_WORK TASK_:
Write out, word for word, the part of the listing below that opens with the line containing "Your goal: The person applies" and closes with the line containing "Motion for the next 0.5", keeping both of those lines and adding no others.
Top of RECORD SET
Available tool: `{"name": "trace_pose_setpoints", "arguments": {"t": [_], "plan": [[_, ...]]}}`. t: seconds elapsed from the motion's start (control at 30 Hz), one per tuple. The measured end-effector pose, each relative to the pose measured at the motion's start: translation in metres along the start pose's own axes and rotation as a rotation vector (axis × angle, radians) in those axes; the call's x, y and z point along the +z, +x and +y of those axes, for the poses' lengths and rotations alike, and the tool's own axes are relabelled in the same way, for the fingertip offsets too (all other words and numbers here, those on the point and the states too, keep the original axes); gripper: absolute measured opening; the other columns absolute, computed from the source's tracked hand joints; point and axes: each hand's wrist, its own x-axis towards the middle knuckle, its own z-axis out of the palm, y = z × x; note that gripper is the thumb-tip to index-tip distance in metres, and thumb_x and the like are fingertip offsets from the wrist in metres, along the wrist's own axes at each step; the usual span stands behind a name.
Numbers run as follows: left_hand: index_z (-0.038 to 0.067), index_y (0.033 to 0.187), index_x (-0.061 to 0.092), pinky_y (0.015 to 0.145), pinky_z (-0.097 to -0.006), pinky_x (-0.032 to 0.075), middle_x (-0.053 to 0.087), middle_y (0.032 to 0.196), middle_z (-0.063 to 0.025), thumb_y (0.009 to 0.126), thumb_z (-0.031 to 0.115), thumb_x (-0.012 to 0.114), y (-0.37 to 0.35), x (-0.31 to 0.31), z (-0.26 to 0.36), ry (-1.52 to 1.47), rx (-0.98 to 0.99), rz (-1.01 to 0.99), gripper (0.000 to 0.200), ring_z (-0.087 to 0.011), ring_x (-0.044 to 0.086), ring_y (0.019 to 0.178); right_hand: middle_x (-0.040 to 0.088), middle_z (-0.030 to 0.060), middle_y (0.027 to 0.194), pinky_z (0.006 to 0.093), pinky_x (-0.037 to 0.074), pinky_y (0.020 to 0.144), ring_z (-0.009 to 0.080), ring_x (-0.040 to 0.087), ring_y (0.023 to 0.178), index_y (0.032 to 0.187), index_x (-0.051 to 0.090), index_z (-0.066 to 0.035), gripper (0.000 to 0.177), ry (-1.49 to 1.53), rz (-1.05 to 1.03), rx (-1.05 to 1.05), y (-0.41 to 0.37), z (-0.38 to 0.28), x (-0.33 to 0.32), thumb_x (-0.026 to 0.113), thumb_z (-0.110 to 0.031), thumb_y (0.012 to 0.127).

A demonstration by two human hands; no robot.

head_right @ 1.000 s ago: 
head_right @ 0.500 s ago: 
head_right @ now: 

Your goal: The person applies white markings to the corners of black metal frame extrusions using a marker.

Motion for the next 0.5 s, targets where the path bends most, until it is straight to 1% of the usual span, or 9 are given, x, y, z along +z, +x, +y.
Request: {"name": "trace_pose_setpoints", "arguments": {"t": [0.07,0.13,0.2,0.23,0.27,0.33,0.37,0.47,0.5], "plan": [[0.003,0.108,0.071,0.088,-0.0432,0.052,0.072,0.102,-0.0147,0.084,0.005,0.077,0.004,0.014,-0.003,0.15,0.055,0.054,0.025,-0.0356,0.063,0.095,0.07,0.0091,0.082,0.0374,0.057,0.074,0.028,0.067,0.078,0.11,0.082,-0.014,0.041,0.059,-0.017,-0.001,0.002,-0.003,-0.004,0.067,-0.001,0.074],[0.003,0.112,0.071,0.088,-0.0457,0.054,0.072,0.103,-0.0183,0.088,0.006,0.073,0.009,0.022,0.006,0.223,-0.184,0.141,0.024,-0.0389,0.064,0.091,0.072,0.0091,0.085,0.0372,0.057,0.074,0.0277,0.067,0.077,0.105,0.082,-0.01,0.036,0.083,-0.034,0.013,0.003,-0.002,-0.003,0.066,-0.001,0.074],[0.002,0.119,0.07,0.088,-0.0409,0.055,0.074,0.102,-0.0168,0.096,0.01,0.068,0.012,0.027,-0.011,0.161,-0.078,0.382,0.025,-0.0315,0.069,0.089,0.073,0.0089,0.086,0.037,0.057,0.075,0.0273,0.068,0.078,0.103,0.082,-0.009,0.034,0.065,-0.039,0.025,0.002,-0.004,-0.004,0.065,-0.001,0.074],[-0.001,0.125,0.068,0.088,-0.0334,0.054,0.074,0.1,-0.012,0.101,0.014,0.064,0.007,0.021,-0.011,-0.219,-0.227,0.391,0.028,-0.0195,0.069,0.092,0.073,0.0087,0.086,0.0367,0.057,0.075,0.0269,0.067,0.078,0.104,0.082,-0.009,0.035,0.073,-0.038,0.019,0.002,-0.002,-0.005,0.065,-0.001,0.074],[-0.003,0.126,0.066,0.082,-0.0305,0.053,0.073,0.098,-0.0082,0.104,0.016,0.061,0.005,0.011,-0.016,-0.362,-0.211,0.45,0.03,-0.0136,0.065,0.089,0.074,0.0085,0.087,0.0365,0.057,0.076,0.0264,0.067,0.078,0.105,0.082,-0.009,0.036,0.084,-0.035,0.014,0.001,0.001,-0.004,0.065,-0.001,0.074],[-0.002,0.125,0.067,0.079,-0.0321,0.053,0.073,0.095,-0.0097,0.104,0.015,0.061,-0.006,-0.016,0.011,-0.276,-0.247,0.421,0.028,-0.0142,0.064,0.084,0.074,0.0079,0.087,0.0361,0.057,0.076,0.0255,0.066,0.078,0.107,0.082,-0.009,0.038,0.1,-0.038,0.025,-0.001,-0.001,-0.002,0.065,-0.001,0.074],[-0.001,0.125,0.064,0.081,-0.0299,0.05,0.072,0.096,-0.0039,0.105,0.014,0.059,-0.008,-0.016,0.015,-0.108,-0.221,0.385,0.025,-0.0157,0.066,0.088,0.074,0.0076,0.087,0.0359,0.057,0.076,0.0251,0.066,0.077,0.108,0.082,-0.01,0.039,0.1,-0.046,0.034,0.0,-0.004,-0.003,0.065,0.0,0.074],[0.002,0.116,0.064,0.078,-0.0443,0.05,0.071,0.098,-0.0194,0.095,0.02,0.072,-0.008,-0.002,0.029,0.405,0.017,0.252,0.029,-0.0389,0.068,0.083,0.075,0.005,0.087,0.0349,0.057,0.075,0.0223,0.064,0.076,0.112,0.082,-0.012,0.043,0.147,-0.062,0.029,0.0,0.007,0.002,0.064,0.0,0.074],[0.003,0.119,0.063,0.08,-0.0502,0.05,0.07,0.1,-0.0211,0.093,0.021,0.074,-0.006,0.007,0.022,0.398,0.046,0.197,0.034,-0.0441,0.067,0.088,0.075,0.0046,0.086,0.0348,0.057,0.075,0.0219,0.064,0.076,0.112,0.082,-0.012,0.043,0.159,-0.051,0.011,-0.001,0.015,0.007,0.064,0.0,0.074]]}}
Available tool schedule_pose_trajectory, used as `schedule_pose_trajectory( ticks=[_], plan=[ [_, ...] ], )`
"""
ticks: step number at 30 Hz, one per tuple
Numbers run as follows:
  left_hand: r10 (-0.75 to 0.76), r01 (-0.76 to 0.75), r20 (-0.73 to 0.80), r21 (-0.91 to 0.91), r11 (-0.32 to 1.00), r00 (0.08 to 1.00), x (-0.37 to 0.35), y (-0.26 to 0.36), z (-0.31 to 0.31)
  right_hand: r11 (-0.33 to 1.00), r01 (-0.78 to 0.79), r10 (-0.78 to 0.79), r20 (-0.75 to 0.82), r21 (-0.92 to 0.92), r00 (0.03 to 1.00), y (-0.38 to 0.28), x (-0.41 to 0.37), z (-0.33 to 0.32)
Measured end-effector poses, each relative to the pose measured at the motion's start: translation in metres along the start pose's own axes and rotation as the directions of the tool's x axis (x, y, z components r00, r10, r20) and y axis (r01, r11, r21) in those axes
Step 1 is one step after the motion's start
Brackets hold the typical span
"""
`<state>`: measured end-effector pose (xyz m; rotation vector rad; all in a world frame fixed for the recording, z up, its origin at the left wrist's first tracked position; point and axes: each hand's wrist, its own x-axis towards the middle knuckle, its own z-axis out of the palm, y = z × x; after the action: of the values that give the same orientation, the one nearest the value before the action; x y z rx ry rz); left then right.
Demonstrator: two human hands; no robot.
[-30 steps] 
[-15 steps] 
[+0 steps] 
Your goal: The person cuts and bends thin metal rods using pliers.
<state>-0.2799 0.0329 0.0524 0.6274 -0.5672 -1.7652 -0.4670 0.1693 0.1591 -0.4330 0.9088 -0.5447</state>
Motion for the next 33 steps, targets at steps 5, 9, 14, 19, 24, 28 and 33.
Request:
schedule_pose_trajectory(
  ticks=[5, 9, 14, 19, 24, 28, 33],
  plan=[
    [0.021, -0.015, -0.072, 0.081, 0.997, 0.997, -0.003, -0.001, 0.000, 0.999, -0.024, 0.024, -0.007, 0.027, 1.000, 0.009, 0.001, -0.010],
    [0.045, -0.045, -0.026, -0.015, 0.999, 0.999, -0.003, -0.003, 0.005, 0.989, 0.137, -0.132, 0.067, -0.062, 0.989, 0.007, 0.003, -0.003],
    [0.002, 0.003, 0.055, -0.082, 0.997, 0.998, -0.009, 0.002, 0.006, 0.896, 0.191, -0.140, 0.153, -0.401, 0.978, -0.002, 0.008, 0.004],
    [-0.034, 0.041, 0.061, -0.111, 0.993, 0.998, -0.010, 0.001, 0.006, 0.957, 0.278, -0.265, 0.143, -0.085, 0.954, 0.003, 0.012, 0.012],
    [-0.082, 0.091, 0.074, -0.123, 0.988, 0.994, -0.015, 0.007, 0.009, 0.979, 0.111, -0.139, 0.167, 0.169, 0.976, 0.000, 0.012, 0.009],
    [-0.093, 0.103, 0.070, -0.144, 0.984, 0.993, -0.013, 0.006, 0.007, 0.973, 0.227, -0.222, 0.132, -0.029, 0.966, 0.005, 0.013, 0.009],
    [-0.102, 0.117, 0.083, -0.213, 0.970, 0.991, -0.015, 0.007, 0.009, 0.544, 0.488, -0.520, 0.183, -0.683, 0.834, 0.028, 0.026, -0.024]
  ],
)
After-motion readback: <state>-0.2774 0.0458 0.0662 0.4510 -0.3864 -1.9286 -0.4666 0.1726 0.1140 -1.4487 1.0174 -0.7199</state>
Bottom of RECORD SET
_THE ANSWER_:
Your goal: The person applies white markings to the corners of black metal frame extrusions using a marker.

Motion for the next 0.5 s, targets where the path bends most, until it is straight to 1% of the usual span, or 9 are given, x, y, z along +z, +x, +y.

What came before is the finished answer.